4 The shared application of the concept of regulation across the central nervous system and other biological systems opens up the possibility of more cross-talk between neuroscience and biomedicine—which has traditionally been confined to what is below (roughly) the neck. For an elaboration of this implication, see Bolton and Gillett (Citation2019). Current research programs include for example understanding between links between the regulatory roles of hormones and neurotransmitters in the immune system and the brain (e.g. Wu et al. Citation2019; Pondeljak and Lugović-Mihić Citation2020).

5 Barbieri (Citation2016) proposes a solution to the tension between physicalism and biological normative information, which distinguishes and then seeks to reconcile life ‘as chemistry’ and life ‘as chemistry + information’, specifically in the genetic code (1–2 et passim). Barbieri’s approach has much in common with what we are proposing here, but we differ somewhat by characterising the first construction of life in terms specifically of energy exchanges and transformations (not ‘as chemistry’), and the second in term of regulation not (primarily) information, and not limited to genetic coding. We suggest that this conceptualisation helps make sense of the relation between the two aspects of biological processes.

6 An excellent discussion of the concept of regulation in its ordinary, everyday sense, which is consistent with its use in biology, which are intending to reflect in this paper, can be found in Schroeder (Citation2014).

7 Research into just this area is of course supercharged at present because of the Covid 19 pandemic, with various mechanisms and stages of the viral takeover being targeted in the development of different vaccines (see, e.g. Lurie et al. Citation2020; Grifoni et al. Citation2020).

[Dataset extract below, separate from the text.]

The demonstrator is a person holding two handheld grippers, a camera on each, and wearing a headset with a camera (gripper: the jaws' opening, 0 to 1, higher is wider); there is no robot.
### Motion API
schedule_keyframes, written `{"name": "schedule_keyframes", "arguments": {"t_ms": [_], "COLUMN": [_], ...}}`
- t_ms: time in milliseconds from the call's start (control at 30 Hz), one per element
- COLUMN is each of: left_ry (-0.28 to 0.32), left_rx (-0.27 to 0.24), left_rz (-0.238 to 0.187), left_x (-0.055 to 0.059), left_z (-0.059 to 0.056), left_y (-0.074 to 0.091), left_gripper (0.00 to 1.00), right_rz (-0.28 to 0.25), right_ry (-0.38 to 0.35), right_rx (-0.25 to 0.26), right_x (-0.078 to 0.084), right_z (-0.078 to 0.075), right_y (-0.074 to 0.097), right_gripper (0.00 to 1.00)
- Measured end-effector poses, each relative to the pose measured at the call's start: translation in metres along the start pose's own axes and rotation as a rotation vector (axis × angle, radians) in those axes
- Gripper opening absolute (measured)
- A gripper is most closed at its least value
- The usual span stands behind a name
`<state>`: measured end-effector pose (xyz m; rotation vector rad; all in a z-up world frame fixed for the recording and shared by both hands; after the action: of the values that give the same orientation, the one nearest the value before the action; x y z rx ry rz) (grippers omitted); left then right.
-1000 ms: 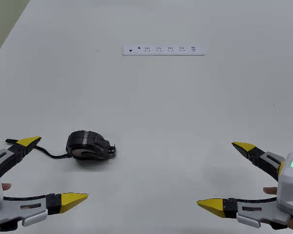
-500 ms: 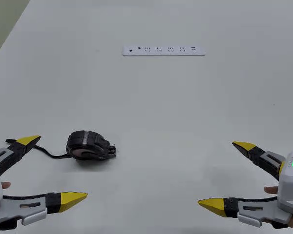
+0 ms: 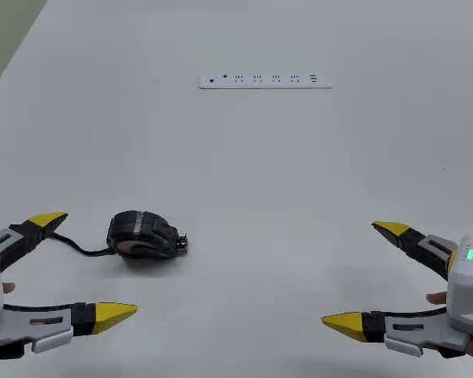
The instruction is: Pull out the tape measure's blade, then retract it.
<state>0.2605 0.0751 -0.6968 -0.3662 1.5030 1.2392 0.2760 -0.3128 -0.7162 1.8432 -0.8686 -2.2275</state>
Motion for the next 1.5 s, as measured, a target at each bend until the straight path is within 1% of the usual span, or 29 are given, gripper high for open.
{"name": "schedule_keyframes", "arguments": {"t_ms": [367,600,733,867,967,1100,1267,1367,1433,1500], "left_ry": [-0.039,-0.089,-0.100,-0.128,-0.169,-0.190,-0.235,-0.260,-0.281,-0.300], "left_rx": [0.042,0.084,0.105,0.120,0.139,0.164,0.192,0.215,0.234,0.243], "left_rz": [0.019,0.047,0.082,0.100,0.113,0.126,0.152,0.170,0.193,0.205], "left_x": [-0.005,-0.007,-0.007,-0.007,-0.007,-0.007,-0.008,-0.009,-0.008,-0.008], "left_z": [0.005,0.010,0.014,0.018,0.020,0.023,0.026,0.027,0.028,0.029], "left_y": [-0.013,-0.019,-0.024,-0.029,-0.033,-0.039,-0.047,-0.050,-0.052,-0.055], "left_gripper": [0.90,0.81,0.77,0.73,0.69,0.63,0.58,0.54,0.50,0.48], "right_rz": [0.025,0.048,0.055,0.054,0.054,0.054,0.057,0.060,0.064,0.070], "right_ry": [0.057,0.092,0.103,0.111,0.124,0.142,0.169,0.183,0.193,0.204], "right_rx": [-0.039,-0.072,-0.094,-0.109,-0.126,-0.147,-0.178,-0.197,-0.211,-0.231], "right_x": [-0.008,-0.011,-0.015,-0.018,-0.022,-0.027,-0.033,-0.036,-0.037,-0.038], "right_z": [-0.011,-0.018,-0.022,-0.025,-0.026,-0.029,-0.032,-0.033,-0.033,-0.033], "right_y": [-0.012,-0.021,-0.028,-0.034,-0.041,-0.049,-0.060,-0.067,-0.071,-0.076], "right_gripper": [0.89,0.85,0.81,0.78,0.76,0.74,0.69,0.66,0.65,0.62]}}
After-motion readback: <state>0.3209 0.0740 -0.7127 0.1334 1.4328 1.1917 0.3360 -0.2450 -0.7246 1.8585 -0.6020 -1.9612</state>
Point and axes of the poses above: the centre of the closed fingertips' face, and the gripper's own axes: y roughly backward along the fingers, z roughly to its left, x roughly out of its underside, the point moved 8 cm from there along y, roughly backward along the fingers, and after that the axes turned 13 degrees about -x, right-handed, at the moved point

8 For the account of a structural type of causation in molecular biology, namely, template-directed causation and how it relates to Crick’s characterisation of genetic information (Crick Citation1958, 153), see Šustar (Citation2007).

Additional information

Funding

This work was supported by Croatian Science Foundation [grant number HRZZ-IP-2018-01-3378]; University of Rijeka [grant number uniri-human-18-265].